───── Raw data
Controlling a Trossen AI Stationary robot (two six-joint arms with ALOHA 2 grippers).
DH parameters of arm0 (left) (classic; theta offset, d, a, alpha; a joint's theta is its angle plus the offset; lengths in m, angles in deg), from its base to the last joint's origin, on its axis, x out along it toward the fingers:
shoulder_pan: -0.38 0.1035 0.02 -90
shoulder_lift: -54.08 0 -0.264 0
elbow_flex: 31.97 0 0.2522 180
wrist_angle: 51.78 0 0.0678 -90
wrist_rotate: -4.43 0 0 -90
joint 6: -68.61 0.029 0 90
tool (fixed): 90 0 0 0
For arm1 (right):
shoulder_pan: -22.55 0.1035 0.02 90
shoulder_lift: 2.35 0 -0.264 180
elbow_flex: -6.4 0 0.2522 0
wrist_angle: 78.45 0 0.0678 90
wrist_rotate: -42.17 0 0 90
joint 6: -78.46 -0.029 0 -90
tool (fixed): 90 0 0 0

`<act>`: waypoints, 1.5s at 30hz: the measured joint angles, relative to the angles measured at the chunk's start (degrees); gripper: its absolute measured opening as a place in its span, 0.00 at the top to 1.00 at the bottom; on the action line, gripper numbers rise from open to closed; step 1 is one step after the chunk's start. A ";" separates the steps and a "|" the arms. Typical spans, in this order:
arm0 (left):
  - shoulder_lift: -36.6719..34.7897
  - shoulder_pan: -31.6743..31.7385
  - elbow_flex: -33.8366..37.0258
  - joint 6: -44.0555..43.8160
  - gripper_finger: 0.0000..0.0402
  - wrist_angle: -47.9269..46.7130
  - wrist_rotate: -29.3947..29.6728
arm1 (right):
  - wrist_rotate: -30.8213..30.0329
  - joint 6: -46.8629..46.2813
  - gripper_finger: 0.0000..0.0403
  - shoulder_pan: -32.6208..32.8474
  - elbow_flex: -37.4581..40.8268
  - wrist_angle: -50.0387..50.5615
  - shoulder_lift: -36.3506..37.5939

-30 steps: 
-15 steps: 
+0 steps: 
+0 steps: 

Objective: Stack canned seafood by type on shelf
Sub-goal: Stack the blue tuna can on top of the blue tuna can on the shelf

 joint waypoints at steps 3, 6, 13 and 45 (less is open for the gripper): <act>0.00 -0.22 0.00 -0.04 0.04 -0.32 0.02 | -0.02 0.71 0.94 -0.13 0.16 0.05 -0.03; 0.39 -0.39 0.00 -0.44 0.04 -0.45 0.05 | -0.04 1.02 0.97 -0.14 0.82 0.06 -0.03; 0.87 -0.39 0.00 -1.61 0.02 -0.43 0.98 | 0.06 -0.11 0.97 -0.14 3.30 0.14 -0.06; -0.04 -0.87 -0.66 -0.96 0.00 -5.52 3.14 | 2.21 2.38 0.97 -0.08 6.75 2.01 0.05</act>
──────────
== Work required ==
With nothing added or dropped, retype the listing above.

== Result of this task ==
Controlling a Trossen AI Stationary robot (two six-joint arms with ALOHA 2 grippers).
DH parameters of arm0 (left) (classic; theta offset, d, a, alpha; a joint's theta is its angle plus the offset; lengths in m, angles in deg), from its base to the last joint's origin, on its axis, x out along it toward the fingers:
shoulder_pan: -0.38 0.1035 0.02 -90
shoulder_lift: -54.08 0 -0.264 0
elbow_flex: 31.97 0 0.2522 180
wrist_angle: 51.78 0 0.0678 -90
wrist_rotate: -4.43 0 0 -90
joint 6: -68.61 0.029 0 90
tool (fixed): 90 0 0 0
For arm1 (right):
shoulder_pan: -22.55 0.1035 0.02 90
shoulder_lift: 2.35 0 -0.264 180
elbow_flex: -6.4 0 0.2522 0
wrist_angle: 78.45 0 0.0678 90
wrist_rotate: -42.17 0 0 90
joint 6: -78.46 -0.029 0 -90
tool (fixed): 90 0 0 0

`<act>`: waypoints, 1.5s at 30hz: the measured joint angles, relative to the angles measured at the chunk's start (degrees); gripper: its absolute measured opening as a place in its span, 0.00 at the top to 1.00 at the bottom; on the action line, gripper numbers rise from open to closed; step 1 is one step after the chunk's start. A ";" separates the steps and a "|" the arms. Typical spans, in this order:
arm0 (left):
  - shoulder_lift: -36.6719..34.7897
  - shoulder_pan: -31.6743..31.7385
  - elbow_flex: -33.8366..37.0258
  - joint 6: -44.0555..43.8160
  - gripper_finger: 0.0000..0.0402
  - wrist_angle: -47.9269..46.7130
  - wrist_rotate: -29.3947..29.6728
arm1 (right):
  - wrist_rotate: -30.8213..30.0329
  - joint 6: -46.8629..46.2813
  - gripper_finger: 0.0000..0.0403
  - shoulder_pan: -32.6208..32.8474
  - elbow_flex: -37.4581..40.8268
  - wrist_angle: -50.0387..50.5615
  - shoulder_lift: -36.3506..37.5939

-30 steps: 
-15 steps: 
+0 steps: 
+0 steps: 

Objective: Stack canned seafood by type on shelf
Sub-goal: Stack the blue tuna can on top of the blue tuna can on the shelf

 joint waypoints at steps 3, 6, 13 and 45 (less is open for the gripper): <act>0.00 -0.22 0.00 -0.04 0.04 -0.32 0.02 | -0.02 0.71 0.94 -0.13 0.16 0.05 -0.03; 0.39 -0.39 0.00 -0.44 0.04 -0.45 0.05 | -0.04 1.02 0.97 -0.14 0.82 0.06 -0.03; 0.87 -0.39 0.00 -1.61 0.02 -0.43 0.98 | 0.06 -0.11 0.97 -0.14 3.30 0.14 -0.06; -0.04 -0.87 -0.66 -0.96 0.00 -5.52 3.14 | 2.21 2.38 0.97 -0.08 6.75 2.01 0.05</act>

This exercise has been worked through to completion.